# Checkpointing with PyTorch
In this notebook we will go through checkpointing your model with PyTorch.

## Setting up model and dataset
For this example we will use [Tiny ImageNet](https://www.kaggle.com/c/tiny-imagenet/overview) which is similar to ImageNet but lower resolution (64x64) and fewer images (100 k). For this dataset we will use a variant of the ResNet architecture wich is a type of Convolutional Neural Network with residual connections. For the sake of this tutorial you do not need to understand the details about the model or the dataset.

In [1]:
import torch
from torch import nn

In [22]:
# This code is adapted from https://pytorch.org/vision/0.8/_modules/torchvision/models/resnet.html

class ResidualBlock(nn.Module):
    
    def __init__(self, in_channels, out_channels, stride=1, downsample=None):
        super().__init__()
        self.conv1 = nn.Conv2d(in_channels, out_channels, 3, padding=1, stride=stride, bias=False)
        self.bn1 = nn.BatchNorm2d(out_channels)
        self.relu = nn.ReLU(inplace=True)
        self.conv2 = nn.Conv2d(out_channels, out_channels, 3, padding=1, bias=False)
        self.bn2 = nn.BatchNorm2d(out_channels)
        self.downsample = downsample
        self.stride = stride
        
    def forward(self, input):
        x = self.conv1(input)
        x = self.bn1(x)
        x = self.relu(x)
        
        x = self.conv2(x)
        x = self.bn2(x)
        
        identity = input if self.downsample is None else self.downsample(input)
        
        return self.relu(x + identity)


class ResNet(nn.Module):

    def __init__(
            self,
            layers,
            num_classes=200,
            zero_init_residual=False,
            groups=1,
            downsample=None,
        ):
        super().__init__()
        self.block = ResidualBlock
        norm_layer = nn.BatchNorm2d
        self._norm_layer = norm_layer

        self.channels = 64
        self.dilation = 1
        self.groups = groups
        self.conv1 = nn.Conv2d(
            3, self.channels, kernel_size=7, stride=2, padding=3, bias=False,
        )
        self.bn1 = norm_layer(self.channels)
        self.relu = nn.ReLU(inplace=True)
        self.maxpool = nn.MaxPool2d(kernel_size=3, stride=2, padding=1)
        self.layer1 = self._make_layer(64, layers[0])
        self.layer2 = self._make_layer(128, layers[1], stride=2)
        self.layer3 = self._make_layer(256, layers[2], stride=2)
        self.layer4 = self._make_layer(512, layers[3], stride=2)
        self.avgpool = nn.AdaptiveAvgPool2d((1, 1))
        self.fc = nn.Linear(512, num_classes)

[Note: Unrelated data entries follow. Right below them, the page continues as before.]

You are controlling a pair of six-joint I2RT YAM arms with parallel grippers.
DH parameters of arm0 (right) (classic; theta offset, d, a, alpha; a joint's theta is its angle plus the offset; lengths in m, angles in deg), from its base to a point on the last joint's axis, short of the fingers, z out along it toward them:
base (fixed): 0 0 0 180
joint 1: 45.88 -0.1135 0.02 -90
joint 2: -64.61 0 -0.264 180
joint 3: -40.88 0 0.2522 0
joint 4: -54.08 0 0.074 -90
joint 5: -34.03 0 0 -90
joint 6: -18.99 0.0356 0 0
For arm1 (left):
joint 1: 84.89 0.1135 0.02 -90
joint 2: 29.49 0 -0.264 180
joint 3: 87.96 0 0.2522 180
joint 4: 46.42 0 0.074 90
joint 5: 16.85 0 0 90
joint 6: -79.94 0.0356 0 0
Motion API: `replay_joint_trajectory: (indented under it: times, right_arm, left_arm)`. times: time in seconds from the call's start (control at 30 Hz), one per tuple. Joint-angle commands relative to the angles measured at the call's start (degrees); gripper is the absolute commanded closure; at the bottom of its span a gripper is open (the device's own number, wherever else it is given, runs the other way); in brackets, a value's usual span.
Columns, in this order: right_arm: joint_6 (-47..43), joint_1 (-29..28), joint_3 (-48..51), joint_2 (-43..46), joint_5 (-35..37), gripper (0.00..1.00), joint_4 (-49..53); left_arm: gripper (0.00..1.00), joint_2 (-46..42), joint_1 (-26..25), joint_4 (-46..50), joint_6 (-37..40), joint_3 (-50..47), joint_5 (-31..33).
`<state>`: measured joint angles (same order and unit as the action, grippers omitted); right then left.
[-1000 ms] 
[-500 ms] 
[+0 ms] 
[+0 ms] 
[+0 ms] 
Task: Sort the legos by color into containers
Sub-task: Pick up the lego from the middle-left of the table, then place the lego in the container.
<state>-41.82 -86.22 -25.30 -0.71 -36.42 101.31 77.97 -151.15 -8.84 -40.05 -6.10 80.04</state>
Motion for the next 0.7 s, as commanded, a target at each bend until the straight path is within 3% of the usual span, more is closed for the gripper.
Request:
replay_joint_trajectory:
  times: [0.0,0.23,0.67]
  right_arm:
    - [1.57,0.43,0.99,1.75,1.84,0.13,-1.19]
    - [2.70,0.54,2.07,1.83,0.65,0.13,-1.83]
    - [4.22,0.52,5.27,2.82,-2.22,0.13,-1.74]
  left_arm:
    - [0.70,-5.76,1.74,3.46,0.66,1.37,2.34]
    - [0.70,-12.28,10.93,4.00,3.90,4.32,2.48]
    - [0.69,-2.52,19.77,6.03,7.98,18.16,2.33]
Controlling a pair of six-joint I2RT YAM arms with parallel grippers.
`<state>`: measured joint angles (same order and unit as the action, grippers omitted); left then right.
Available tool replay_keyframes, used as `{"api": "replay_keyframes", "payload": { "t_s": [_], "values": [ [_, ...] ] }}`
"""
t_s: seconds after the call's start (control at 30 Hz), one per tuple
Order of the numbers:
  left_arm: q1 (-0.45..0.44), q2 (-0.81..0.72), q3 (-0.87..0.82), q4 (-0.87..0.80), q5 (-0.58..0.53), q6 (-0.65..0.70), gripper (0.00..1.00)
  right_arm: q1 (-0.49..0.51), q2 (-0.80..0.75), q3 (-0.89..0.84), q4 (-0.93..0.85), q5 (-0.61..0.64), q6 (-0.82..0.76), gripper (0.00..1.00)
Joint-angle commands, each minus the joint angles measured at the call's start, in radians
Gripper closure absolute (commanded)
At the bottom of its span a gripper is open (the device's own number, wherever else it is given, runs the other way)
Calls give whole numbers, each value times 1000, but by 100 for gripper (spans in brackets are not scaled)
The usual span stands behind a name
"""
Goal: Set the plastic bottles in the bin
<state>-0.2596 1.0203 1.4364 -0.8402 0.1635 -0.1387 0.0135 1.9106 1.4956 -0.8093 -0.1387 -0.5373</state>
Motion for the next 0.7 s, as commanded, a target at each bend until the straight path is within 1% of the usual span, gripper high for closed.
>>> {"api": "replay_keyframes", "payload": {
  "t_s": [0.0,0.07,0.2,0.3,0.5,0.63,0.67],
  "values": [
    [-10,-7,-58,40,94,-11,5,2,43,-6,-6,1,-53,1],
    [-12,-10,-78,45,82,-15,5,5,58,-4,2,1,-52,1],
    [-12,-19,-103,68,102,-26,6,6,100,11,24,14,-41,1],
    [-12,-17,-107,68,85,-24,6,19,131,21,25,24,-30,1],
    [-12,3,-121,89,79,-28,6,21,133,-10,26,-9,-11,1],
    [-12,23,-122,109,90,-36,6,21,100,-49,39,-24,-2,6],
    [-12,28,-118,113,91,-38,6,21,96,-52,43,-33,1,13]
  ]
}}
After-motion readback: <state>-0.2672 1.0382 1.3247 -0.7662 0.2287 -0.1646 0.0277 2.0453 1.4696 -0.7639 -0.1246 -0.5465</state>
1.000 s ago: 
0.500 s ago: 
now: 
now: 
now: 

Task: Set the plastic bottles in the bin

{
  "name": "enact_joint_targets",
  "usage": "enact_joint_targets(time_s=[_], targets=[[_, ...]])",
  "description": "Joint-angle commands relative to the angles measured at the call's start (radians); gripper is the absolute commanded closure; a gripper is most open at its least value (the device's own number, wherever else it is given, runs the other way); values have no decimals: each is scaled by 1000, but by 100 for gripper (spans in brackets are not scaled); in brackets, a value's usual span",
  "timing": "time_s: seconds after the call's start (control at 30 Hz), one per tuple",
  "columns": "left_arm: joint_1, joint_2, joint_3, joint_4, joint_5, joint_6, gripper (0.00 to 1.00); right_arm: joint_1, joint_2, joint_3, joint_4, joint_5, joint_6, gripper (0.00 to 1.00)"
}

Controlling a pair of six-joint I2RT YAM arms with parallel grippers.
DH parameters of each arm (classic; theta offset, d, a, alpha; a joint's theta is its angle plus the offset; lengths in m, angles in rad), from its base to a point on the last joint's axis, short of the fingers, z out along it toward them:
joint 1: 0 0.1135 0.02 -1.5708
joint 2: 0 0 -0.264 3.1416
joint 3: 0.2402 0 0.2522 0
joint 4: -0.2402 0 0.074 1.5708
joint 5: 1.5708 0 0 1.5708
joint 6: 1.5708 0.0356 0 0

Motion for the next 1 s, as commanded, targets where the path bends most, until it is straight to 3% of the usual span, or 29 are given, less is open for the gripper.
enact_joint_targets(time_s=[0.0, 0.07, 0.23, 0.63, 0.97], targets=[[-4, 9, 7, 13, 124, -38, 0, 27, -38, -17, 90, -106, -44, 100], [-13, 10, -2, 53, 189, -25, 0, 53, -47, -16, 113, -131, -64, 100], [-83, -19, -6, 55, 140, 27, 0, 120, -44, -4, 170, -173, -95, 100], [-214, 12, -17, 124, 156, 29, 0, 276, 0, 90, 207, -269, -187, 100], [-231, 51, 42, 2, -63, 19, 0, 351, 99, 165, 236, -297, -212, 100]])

        for m in self.modules():
            if isinstance(m, nn.Conv2d):
                nn.init.kaiming_normal_(m.weight, mode='fan_out', nonlinearity='relu')
            elif isinstance(m, (nn.BatchNorm2d, nn.GroupNorm)):
                nn.init.constant_(m.weight, 1)
                nn.init.constant_(m.bias, 0)

        # Zero-initialize the last BN in each residual branch,
        # so that the residual branch starts with zeros, and each residual block behaves like an identity.
        # This improves the model by 0.2~0.3% according to https://arxiv.org/abs/1706.02677
        if zero_init_residual:
            for m in self.modules():
                if isinstance(m, BasicBlock):
                    nn.init.constant_(m.bn2.weight, 0)

    def _make_layer(self, out_channels, blocks, stride=1):
        block = self.block
        norm_layer = self._norm_layer
        downsample = None
        previous_dilation = self.dilation
        if stride != 1 or self.channels != out_channels:
            downsample = nn.Sequential(
                nn.Conv2d(
                    self.channels, out_channels, 1, stride=stride, bias=False,
                ),
                norm_layer(out_channels),
            )

        layers = []
        layers.append(block(self.channels, out_channels, stride=stride, downsample=downsample))
        self.channels = out_channels
        for _ in range(1, blocks):
            layers.append(block(self.channels, out_channels))

        return nn.Sequential(*layers)

    def forward(self, input):
        x = self.conv1(input)
        x = self.bn1(x)
        x = self.relu(x)
        x = self.maxpool(x)
        
        x = self.layer1(x)
        x = self.layer2(x)
        x = self.layer3(x)
        x = self.layer4(x)
        
        x = self.avgpool(x)
        x = torch.flatten(x, 1)
        return self.fc(x)


In [23]:
resnet = ResNet([2, 2, 2, 2])
x = torch.randn(10, 3, 1024, 1024)
resnet(x)

torch.Size([10, 200])

In [28]:
from torchvision.models.resnet import BasicBlock, ResNet
ResNet(BasicBlock, [2, 2, 2, 2], num_classes=200)(x)

torch.Size([10, 200])